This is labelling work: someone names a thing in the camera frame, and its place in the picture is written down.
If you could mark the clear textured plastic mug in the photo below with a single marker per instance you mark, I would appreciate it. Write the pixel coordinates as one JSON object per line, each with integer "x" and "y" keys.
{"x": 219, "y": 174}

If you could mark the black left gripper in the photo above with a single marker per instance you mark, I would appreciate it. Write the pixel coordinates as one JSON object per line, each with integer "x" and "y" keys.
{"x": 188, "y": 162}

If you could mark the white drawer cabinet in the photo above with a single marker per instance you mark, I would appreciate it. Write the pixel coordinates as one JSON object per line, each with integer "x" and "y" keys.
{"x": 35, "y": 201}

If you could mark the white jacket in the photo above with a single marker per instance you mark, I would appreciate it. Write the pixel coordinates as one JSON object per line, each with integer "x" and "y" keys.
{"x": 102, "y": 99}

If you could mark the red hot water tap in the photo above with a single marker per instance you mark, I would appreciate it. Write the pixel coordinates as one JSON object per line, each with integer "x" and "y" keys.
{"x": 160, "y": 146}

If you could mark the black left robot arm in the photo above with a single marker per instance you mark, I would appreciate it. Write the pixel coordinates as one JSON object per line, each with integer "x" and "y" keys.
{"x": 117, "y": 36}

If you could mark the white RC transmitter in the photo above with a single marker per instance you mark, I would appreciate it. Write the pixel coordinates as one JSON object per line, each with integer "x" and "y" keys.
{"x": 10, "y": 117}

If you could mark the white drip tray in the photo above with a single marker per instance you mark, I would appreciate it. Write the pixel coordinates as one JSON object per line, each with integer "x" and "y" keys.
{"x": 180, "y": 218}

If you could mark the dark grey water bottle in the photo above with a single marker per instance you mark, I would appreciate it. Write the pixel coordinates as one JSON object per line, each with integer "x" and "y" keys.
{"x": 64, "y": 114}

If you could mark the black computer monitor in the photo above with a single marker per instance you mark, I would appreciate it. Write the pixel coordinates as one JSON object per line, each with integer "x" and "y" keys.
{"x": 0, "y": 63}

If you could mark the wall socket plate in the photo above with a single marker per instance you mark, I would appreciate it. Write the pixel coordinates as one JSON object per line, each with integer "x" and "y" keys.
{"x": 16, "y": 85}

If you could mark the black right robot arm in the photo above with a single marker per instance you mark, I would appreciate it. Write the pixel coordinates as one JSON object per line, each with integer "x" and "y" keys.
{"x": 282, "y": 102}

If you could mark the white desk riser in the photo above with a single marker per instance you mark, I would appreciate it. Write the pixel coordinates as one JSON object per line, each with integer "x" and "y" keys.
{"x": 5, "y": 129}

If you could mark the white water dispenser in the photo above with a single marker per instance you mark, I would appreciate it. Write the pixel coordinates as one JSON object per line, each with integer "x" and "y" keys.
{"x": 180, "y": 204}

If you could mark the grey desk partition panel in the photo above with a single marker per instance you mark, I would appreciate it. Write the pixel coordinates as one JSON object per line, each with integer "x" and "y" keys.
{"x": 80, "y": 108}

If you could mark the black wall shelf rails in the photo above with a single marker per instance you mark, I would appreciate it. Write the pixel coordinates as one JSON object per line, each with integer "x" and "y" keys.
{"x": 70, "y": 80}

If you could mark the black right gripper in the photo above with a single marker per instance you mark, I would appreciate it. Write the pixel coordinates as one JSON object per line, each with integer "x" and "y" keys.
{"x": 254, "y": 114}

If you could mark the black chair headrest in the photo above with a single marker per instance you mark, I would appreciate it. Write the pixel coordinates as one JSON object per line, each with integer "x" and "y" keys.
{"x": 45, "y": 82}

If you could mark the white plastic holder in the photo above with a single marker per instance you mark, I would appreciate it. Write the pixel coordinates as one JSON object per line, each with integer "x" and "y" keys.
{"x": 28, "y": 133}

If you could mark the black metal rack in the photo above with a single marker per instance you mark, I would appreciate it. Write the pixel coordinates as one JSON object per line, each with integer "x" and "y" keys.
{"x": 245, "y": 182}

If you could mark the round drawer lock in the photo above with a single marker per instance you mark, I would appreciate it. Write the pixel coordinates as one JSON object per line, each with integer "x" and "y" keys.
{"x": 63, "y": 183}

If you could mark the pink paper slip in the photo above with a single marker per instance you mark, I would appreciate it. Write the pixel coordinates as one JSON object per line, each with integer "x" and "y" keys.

The problem: Give back the entire listing, line for line, exactly as it stands.

Response box:
This is labelling work: someone names a thing in the camera frame, and its place in the picture is written down.
If you could mark the clear textured plastic mug in the photo below with a single marker per instance you mark, I would appreciate it. Write the pixel coordinates as one JSON object per line, each with integer "x" and "y" keys.
{"x": 219, "y": 174}

If you could mark the black left gripper in the photo above with a single marker per instance you mark, I would appreciate it. Write the pixel coordinates as one JSON object per line, each with integer "x" and "y" keys.
{"x": 188, "y": 162}

If you could mark the white drawer cabinet in the photo above with a single marker per instance you mark, I would appreciate it. Write the pixel coordinates as one JSON object per line, each with integer "x" and "y" keys.
{"x": 35, "y": 201}

If you could mark the white jacket in the photo above with a single marker per instance you mark, I would appreciate it. Write the pixel coordinates as one JSON object per line, each with integer "x" and "y" keys.
{"x": 102, "y": 99}

If you could mark the red hot water tap in the photo above with a single marker per instance you mark, I would appreciate it. Write the pixel coordinates as one JSON object per line, each with integer "x" and "y" keys.
{"x": 160, "y": 146}

If you could mark the black left robot arm in the photo above with a single marker per instance you mark, I would appreciate it. Write the pixel coordinates as one JSON object per line, each with integer "x" and "y" keys.
{"x": 117, "y": 36}

If you could mark the white RC transmitter in the photo above with a single marker per instance you mark, I would appreciate it. Write the pixel coordinates as one JSON object per line, each with integer "x" and "y" keys.
{"x": 10, "y": 117}

If you could mark the white drip tray in the photo above with a single marker per instance you mark, I would appreciate it. Write the pixel coordinates as one JSON object per line, each with integer "x" and "y" keys.
{"x": 180, "y": 218}

If you could mark the dark grey water bottle in the photo above with a single marker per instance you mark, I would appreciate it. Write the pixel coordinates as one JSON object per line, each with integer "x" and "y" keys.
{"x": 64, "y": 114}

If you could mark the black computer monitor in the photo above with a single marker per instance you mark, I would appreciate it. Write the pixel coordinates as one JSON object per line, each with integer "x" and "y" keys.
{"x": 0, "y": 63}

If you could mark the wall socket plate in the photo above with a single marker per instance you mark, I would appreciate it. Write the pixel coordinates as one JSON object per line, each with integer "x" and "y" keys.
{"x": 16, "y": 85}

If you could mark the black right robot arm in the photo above with a single marker per instance you mark, I would appreciate it. Write the pixel coordinates as one JSON object per line, each with integer "x" and "y" keys.
{"x": 282, "y": 102}

If you could mark the white desk riser in the photo above with a single marker per instance you mark, I would appreciate it. Write the pixel coordinates as one JSON object per line, each with integer "x" and "y" keys.
{"x": 5, "y": 129}

If you could mark the white water dispenser in the photo above with a single marker per instance you mark, I would appreciate it. Write the pixel coordinates as one JSON object per line, each with integer "x" and "y" keys.
{"x": 180, "y": 204}

If you could mark the grey desk partition panel in the photo above with a single marker per instance you mark, I would appreciate it. Write the pixel coordinates as one JSON object per line, each with integer "x" and "y" keys.
{"x": 80, "y": 108}

If you could mark the black wall shelf rails in the photo above with a single marker per instance you mark, I would appreciate it. Write the pixel coordinates as one JSON object per line, each with integer "x" and "y" keys.
{"x": 70, "y": 80}

If you could mark the black right gripper in the photo above with a single marker per instance you mark, I would appreciate it. Write the pixel coordinates as one JSON object per line, each with integer "x" and "y" keys.
{"x": 254, "y": 114}

If you could mark the black chair headrest in the photo above with a single marker per instance you mark, I would appreciate it. Write the pixel coordinates as one JSON object per line, each with integer "x" and "y" keys.
{"x": 45, "y": 82}

If you could mark the white plastic holder in the photo above with a single marker per instance you mark, I would appreciate it. Write the pixel coordinates as one JSON object per line, each with integer "x" and "y" keys.
{"x": 28, "y": 133}

If you could mark the black metal rack in the photo above with a single marker per instance you mark, I would appreciate it. Write the pixel coordinates as one JSON object per line, each with integer "x" and "y" keys.
{"x": 245, "y": 182}

If you could mark the round drawer lock in the photo above with a single marker per instance you mark, I would appreciate it. Write the pixel coordinates as one JSON object per line, each with integer "x" and "y" keys.
{"x": 63, "y": 183}

If you could mark the pink paper slip in the photo above with a single marker per instance you mark, I would appreciate it. Write the pixel coordinates as one JSON object per line, each with integer "x" and "y" keys.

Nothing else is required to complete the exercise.